Now you've got a groundplane texture, rename it to something like unitname_aoplane.dds and put it into the /unittextures folder. Then go to the unitdef and make sure that these tags are filled out:

buildingGroundDecalDecaySpeed = 30, --Seconds decal takes to fade out of existence
buildingGroundDecalSizeX      = 12, --Size of the decal's X axis in footprint units 
buildingGroundDecalSizeY      = 12, --Size of the decal's Y axis in footprint units 
buildingGroundDecalType       = [[unitname_aoplane.dds]], --filename of decal

useBuildingGroundDecal        = true,

After saving the updated unitdef, go and check that the ground plane exists in game. They can be quite subtle, but by toggling on and off the "show ground decals" option, you should be able to see the difference easily.

If needed, you can edit your original png file in the image editor again and apply gaussian blur to the image to spread the shadow out further.
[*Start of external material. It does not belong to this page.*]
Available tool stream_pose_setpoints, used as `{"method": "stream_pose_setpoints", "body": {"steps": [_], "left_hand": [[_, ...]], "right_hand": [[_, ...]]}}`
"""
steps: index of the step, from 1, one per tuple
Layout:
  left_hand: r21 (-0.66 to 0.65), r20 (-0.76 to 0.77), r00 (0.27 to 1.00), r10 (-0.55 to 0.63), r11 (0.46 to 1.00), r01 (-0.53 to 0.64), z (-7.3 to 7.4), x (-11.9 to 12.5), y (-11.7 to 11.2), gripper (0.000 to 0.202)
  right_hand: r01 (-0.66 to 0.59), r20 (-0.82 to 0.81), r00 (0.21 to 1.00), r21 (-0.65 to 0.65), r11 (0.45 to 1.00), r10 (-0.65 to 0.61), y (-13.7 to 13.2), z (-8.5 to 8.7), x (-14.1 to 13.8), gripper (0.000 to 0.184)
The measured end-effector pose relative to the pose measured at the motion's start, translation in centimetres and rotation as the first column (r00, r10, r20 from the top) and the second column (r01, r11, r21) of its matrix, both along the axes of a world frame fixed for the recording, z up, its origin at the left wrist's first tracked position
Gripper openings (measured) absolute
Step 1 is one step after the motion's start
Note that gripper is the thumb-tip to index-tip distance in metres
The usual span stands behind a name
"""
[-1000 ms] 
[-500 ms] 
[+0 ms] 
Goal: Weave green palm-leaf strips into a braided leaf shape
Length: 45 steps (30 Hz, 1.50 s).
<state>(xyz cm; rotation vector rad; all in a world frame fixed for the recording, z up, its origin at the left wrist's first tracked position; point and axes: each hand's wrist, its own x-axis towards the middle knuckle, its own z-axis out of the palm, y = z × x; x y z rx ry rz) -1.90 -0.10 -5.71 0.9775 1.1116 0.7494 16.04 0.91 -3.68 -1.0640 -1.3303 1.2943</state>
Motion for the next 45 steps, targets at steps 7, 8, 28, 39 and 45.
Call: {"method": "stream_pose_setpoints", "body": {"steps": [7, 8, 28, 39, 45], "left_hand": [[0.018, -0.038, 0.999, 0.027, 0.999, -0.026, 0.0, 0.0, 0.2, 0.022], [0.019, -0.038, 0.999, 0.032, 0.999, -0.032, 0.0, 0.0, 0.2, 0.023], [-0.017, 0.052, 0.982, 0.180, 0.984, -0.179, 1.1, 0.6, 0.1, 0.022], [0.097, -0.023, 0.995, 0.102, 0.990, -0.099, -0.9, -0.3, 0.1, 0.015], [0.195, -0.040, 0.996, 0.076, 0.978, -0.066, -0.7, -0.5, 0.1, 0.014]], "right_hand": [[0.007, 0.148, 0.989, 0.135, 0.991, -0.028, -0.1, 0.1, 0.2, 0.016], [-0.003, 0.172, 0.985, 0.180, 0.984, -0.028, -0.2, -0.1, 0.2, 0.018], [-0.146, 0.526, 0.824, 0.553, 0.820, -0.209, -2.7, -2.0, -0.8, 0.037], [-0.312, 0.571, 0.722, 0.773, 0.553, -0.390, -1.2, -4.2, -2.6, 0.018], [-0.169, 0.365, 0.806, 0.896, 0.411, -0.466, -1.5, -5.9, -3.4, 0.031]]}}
Ensure that the shadow's edge doesn't touch the edge of the image, as this tends to look obvious.


unitpic

Unit pictures in the buildmenu are generated by an automated script. This script lives as a Lua gadget within the Zero-K base content, so if you have your mod working you can load that up and generate a buildpic.

First, press F8 to show the debug console, then turn on cheats with /cheat (or !cheats in multiplayer, which will require host permissions.)

Then run

/luarules buildicon {unitname}

. You can run it with no unit name and instead buildicons if you want to generate buildicons for every unit in the game. It should output the icons to your Zero-K folder under the /buildicons folder. You will then have to move it to the /unitpics folder of your mod, name it appropriately, and check it works.

Developer mode test with full file system

Now is the time to test against the full developer mode run - see Developing for information on how to set that up. Copy your files to an up to date copy of the latest source files from GitHub and check if they work there.

Once they do you should be ready to make a pull request. If you forked from the development version as the linked instructions suggest, you should be able to use your fork to do this.